+++ Data to process

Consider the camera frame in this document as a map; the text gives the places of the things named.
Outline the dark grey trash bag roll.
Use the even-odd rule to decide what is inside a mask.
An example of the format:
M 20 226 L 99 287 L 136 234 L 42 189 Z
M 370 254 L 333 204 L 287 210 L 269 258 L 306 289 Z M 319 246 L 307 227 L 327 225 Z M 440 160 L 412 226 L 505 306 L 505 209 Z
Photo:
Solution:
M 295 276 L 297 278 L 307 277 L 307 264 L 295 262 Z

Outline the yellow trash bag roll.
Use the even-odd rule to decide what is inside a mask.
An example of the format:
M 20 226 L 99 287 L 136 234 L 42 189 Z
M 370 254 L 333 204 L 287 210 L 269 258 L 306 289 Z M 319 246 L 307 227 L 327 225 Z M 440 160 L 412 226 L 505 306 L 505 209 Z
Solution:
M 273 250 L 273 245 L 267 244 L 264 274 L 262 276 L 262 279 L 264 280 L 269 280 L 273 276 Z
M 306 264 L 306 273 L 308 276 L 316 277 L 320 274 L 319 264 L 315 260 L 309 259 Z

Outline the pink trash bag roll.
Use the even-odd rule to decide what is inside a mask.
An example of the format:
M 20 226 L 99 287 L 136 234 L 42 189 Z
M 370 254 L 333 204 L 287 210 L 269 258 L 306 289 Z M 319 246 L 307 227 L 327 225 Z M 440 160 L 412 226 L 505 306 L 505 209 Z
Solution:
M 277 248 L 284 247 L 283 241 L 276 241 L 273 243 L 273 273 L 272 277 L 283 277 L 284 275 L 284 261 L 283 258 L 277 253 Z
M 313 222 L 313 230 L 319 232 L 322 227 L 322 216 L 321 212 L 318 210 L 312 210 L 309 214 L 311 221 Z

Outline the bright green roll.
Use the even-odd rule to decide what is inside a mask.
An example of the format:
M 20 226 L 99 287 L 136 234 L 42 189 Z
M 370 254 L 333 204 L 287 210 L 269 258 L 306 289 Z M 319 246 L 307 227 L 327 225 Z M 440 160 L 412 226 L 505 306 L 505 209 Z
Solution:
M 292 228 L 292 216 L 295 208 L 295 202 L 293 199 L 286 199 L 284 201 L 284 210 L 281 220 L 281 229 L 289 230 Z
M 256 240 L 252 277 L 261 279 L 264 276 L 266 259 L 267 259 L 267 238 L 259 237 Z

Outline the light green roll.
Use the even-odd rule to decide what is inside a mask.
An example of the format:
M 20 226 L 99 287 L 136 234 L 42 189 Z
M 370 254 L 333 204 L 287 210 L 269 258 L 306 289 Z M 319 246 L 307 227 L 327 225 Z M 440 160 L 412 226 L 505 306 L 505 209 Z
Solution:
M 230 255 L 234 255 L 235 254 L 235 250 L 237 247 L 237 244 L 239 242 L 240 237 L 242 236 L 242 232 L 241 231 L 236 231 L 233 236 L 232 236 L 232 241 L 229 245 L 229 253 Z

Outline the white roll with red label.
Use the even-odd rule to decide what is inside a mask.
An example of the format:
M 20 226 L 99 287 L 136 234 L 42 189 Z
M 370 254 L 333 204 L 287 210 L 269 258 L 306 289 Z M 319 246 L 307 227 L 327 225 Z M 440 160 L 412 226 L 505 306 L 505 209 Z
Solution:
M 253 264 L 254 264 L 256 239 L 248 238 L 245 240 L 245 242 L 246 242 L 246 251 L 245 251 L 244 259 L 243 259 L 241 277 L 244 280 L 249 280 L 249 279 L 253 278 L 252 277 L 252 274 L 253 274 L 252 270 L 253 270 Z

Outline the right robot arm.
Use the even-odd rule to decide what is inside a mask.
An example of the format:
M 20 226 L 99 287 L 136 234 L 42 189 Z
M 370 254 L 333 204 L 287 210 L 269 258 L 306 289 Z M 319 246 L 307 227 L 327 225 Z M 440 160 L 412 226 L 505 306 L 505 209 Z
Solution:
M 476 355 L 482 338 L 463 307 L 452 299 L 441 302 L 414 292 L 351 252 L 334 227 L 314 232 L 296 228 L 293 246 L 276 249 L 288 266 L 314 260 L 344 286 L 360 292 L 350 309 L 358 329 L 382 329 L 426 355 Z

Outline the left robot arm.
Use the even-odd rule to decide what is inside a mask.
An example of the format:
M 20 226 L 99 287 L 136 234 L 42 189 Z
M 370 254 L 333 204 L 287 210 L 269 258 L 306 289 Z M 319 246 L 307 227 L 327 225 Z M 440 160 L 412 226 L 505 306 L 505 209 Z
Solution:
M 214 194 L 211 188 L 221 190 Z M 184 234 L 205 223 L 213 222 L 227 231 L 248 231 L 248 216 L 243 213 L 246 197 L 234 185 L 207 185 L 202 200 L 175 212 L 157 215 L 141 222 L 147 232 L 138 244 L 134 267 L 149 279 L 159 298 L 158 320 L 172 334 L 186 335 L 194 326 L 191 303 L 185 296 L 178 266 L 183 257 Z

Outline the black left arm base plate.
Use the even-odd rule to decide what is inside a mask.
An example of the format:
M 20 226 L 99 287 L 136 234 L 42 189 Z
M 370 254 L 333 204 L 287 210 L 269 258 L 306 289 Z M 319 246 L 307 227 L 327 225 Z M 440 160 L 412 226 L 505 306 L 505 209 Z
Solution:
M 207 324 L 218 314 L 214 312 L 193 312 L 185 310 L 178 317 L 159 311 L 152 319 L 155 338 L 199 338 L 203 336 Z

++++++
+++ Data to process

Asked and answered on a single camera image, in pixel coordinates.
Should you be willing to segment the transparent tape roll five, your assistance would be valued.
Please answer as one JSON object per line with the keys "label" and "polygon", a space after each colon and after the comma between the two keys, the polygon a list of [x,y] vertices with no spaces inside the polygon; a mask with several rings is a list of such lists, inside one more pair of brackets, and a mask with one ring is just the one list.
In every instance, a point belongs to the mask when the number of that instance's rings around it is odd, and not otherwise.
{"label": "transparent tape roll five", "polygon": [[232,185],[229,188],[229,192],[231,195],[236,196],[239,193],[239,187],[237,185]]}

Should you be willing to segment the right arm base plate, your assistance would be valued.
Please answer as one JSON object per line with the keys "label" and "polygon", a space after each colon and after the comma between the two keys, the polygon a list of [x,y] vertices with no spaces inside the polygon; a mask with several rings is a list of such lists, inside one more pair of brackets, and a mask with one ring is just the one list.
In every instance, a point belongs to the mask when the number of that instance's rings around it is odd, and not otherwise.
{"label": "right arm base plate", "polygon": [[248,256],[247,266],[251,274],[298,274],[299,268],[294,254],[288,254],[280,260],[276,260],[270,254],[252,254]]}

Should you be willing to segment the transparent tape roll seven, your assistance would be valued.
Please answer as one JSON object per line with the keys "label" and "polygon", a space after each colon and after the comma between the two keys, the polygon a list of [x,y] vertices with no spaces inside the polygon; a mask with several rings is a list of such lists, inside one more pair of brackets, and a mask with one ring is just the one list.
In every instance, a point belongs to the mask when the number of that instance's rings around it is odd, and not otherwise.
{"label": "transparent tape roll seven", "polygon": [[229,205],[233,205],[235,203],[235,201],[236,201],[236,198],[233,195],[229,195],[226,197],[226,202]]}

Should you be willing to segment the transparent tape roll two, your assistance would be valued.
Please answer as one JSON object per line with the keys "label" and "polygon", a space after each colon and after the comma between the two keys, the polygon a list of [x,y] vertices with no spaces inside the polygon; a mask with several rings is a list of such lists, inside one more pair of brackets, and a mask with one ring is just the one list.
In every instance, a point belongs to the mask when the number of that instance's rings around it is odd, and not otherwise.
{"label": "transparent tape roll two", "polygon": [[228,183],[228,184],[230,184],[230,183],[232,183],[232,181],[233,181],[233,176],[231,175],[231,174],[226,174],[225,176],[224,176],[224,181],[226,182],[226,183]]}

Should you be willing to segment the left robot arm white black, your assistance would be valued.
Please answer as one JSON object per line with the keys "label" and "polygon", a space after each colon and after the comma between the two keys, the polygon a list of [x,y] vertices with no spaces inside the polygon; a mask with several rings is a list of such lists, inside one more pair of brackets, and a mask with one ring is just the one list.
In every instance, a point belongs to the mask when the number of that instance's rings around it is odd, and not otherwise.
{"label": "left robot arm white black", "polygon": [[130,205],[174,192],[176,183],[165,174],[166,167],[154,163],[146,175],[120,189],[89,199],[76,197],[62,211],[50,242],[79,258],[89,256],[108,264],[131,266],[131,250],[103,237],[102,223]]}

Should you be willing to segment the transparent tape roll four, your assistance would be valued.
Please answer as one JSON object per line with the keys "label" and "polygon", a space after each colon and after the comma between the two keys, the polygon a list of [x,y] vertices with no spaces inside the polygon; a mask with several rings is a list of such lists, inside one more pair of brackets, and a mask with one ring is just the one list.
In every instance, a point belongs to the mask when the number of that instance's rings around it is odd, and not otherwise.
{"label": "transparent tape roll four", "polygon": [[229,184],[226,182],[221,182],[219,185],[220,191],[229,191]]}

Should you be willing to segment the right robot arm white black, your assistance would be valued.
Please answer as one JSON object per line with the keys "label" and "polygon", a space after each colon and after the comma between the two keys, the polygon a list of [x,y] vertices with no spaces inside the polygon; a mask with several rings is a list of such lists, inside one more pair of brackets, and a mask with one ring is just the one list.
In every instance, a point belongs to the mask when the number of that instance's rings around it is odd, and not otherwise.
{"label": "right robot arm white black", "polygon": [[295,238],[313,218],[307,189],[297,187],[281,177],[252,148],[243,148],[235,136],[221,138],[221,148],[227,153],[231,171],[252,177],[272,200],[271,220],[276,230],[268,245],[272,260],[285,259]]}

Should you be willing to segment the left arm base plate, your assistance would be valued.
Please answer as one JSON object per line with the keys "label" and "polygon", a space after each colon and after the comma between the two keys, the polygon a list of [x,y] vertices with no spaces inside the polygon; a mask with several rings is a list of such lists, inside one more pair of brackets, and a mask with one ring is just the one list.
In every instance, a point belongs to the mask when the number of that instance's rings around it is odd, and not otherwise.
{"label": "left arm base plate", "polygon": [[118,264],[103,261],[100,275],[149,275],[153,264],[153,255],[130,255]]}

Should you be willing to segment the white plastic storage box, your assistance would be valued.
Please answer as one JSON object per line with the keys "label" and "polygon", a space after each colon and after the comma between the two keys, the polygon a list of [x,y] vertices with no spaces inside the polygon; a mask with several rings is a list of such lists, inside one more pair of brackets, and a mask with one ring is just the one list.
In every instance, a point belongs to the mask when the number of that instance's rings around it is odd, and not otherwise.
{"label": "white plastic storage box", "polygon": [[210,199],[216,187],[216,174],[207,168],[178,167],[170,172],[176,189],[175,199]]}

++++++

### What needs to be done
The lines to extract from the data above begin with the line containing "Outline the dark grey trash bag roll." and end with the line containing "Outline the pink trash bag roll.". Extract them exactly, including both.

### Finished exercise
Outline the dark grey trash bag roll.
Use the even-odd rule to decide what is inside a mask.
An example of the format:
M 20 226 L 99 287 L 136 234 L 42 189 Z
M 370 254 L 333 204 L 287 210 L 269 258 L 306 289 Z M 319 246 L 307 227 L 327 225 Z M 440 160 L 412 226 L 505 306 L 505 209 Z
Photo:
Solution:
M 295 276 L 297 278 L 307 277 L 307 264 L 295 262 Z

Outline the yellow trash bag roll.
Use the even-odd rule to decide what is inside a mask.
An example of the format:
M 20 226 L 99 287 L 136 234 L 42 189 Z
M 370 254 L 333 204 L 287 210 L 269 258 L 306 289 Z M 319 246 L 307 227 L 327 225 Z M 440 160 L 412 226 L 505 306 L 505 209 Z
Solution:
M 273 250 L 273 245 L 267 244 L 264 274 L 262 276 L 262 279 L 264 280 L 269 280 L 273 276 Z
M 306 264 L 306 273 L 308 276 L 316 277 L 320 274 L 319 264 L 315 260 L 309 259 Z

Outline the pink trash bag roll.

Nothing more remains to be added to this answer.